IFS were central to investigations in the R320 million DSW tender saga that is presently being handled by the courts and has former mayor Zandile Gumede and other City officials among the accused in the matter.

The company was believed to be in an advanced stage in its probe into affairs of the City’s water and sanitation department, which yielded suspected malfeasance amounting to R1.6bn.

Due to its close working relationship with the CIIU, its level of involvement in the said matters and the DSW court proceedings, various high-ranking officials and committees endorsed IFS’ contract extensions at various times.

Weeks after former CIIU head Mbuso Ngcobo, who initially engaged IFS, resigned in July last year, the forensics company learnt about their termination via a SAPS official whom they had been working with.

In the court action IFS initiated in February, they said Ngcobo’s replacement, Thulani Ntobela, did not issue them with a formal letter of termination. IFS argued that their contract was terminated unlawfully.

However, in a letter that Ntobela sent to the policeman, who is attached to the Directorate for Priority Crime Investigation unit (Hawks), about parting ways with IFS, he said the company did not have the required permissions for their subsequent contract extensions.

IFS questioned how the 15 other forensic investigations companies that were engaged by the municipality along with them in 2018, continued working with similar contract extensions.

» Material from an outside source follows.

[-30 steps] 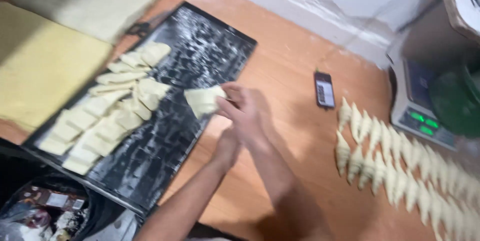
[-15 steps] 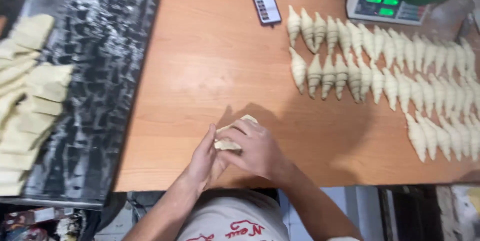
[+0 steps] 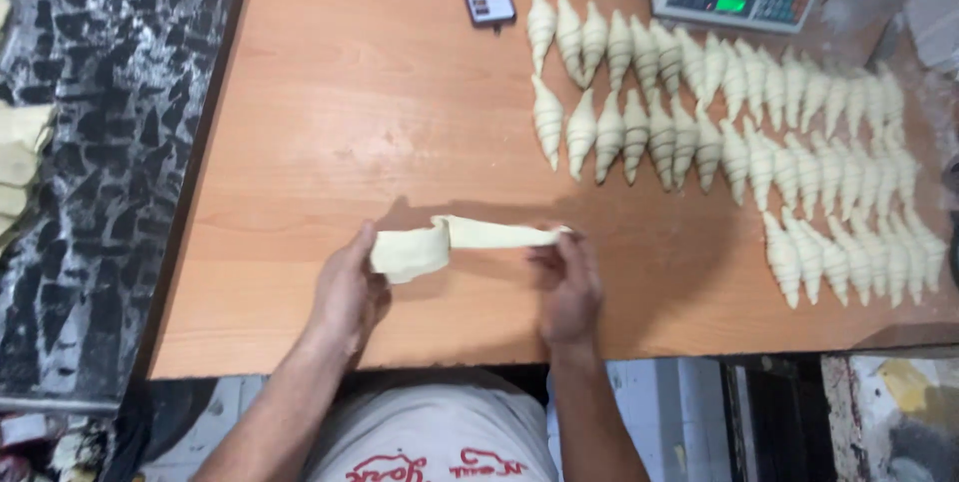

Having raised various grounds of objection in their February court application, IFS argued that their contract was terminated unlawfully.

Therefore, that decision must be set aside, and payment of an outstanding amount due to them (R1m) for work done between July and August 2023 be made.

The municipality had 15 days (February 29), to indicate whether it intended to oppose IFS’ application, and provide the record that substantiated the termination decision.

The said record would have indicated to all and sundry the basis for the decision and it would have enabled IFS to challenge the municipality’s grounds for termination, if they so desired, with supplementary court papers.

Ethekwini’s indication to oppose IFS’ action arrived on March 4, four days after the deadline, but did not submit the record.

It served a notice to the municipality in terms of Rule 30A(2) of the Uniform Rules of the High Court regarding non-compliance (March 5) and indicated they had a further 10 days to submit the record.

When that deadline was ignored, IFS lodged an application for an order to compel the municipality to produce the record.

Attorney Sandile Khoza, a director at law firm Norton Rose Fulbright, IFS’ legal representatives, penned an affidavit in support.

Khoza said the municipality’s non-compliance prejudiced his client, and the matter was of public interest as it related to alleged acts of corruption involving public funds, which was being dealt with in courts.

In a letter Khoza directed to the municipality’s legal team on March 19, requesting the record, he said that if it was not provided on the day, his client would have “no other option but to assume that no record exists for the impugned decision”.

The municipality refused to comment.